■ Material to process ■
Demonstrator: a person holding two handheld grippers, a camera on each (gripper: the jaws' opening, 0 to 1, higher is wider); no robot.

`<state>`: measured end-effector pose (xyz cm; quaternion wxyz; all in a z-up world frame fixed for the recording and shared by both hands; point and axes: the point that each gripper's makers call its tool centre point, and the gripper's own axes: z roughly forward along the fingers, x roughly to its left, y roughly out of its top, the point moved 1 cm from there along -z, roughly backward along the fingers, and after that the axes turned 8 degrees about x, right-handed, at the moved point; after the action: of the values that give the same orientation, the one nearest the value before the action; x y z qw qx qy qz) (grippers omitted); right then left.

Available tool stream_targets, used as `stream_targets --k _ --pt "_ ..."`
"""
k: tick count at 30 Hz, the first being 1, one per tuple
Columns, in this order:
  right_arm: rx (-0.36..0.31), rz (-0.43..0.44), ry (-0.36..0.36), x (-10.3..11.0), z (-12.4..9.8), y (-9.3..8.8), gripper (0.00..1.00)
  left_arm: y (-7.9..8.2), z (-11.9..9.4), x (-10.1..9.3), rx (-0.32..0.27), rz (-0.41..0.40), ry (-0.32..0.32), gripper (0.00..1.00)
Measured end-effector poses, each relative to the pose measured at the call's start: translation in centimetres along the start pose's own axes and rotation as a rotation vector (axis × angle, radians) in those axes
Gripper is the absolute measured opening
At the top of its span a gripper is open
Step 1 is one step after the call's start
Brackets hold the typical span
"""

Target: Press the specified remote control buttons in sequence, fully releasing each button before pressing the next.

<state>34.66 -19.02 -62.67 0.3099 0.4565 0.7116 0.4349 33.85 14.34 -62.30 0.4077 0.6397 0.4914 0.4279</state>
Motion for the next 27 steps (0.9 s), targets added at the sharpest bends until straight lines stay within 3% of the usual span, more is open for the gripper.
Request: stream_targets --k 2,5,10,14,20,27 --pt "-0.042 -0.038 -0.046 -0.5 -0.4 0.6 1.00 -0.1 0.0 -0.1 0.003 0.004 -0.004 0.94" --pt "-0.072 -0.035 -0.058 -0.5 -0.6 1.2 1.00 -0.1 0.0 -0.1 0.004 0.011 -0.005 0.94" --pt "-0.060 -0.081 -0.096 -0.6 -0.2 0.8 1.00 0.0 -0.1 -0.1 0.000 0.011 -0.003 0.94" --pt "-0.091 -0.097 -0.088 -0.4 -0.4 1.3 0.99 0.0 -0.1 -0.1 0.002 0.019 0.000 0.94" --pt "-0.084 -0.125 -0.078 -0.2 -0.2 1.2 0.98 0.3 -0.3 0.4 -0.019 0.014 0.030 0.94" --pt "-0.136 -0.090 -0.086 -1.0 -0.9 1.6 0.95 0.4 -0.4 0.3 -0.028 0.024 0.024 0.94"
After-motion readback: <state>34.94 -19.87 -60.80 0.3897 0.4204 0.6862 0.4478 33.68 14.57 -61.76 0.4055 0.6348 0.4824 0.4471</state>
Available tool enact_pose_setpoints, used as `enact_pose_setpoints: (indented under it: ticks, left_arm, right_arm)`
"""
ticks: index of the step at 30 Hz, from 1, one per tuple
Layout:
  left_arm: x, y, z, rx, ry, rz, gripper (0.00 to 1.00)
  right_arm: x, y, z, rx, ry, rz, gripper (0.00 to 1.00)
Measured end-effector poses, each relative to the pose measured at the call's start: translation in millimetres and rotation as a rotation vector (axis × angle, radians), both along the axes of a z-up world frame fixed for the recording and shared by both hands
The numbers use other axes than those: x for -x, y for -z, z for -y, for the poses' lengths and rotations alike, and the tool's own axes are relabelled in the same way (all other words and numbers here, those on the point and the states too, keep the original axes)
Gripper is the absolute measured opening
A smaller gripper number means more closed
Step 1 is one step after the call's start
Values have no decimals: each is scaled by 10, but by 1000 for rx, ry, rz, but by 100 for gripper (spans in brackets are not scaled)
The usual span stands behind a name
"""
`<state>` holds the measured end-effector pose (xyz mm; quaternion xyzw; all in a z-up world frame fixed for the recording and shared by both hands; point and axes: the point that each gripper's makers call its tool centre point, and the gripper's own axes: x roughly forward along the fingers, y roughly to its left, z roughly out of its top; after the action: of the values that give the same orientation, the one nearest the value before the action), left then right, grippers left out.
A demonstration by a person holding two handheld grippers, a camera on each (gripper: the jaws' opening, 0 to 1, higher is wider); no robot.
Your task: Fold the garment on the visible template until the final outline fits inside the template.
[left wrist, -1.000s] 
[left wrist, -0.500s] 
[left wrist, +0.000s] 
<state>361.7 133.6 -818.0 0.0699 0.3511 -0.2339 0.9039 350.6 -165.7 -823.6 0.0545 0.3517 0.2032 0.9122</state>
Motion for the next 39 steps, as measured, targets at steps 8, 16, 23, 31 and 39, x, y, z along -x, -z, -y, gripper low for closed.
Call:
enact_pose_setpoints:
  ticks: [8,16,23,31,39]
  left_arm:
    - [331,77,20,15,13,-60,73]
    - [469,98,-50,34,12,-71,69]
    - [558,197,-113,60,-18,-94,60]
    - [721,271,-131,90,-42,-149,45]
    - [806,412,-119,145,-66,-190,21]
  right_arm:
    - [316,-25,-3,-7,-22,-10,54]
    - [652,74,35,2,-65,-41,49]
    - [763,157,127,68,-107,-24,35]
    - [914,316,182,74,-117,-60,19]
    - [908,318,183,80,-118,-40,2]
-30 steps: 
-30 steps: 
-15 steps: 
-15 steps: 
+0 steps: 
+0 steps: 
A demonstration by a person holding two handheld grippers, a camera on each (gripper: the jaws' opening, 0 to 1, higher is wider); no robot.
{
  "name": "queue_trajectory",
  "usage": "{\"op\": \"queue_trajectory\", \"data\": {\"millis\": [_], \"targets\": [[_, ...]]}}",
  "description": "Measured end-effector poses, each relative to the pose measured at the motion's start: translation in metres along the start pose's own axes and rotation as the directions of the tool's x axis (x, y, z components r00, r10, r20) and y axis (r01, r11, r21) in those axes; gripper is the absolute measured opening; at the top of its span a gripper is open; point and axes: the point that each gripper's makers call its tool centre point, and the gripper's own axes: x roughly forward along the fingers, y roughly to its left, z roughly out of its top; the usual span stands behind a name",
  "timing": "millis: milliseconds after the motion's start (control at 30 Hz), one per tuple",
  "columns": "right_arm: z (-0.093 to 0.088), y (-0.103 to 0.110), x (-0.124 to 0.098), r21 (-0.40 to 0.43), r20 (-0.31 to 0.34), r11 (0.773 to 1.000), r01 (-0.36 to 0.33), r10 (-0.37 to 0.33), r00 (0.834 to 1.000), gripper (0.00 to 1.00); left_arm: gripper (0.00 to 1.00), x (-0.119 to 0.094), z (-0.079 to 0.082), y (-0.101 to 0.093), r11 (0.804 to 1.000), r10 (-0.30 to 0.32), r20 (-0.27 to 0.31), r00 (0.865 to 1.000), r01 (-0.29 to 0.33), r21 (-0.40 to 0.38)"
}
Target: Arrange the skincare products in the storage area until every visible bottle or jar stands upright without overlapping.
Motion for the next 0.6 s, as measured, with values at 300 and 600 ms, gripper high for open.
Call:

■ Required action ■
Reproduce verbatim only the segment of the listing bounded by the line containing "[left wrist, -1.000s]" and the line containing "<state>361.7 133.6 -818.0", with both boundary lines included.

■ Problem solution ■
[left wrist, -1.000s] 
[left wrist, -0.500s] 
[left wrist, +0.000s] 
<state>361.7 133.6 -818.0 0.0699 0.3511 -0.2339 0.9039 350.6 -165.7 -823.6 0.0545 0.3517 0.2032 0.9122</state>

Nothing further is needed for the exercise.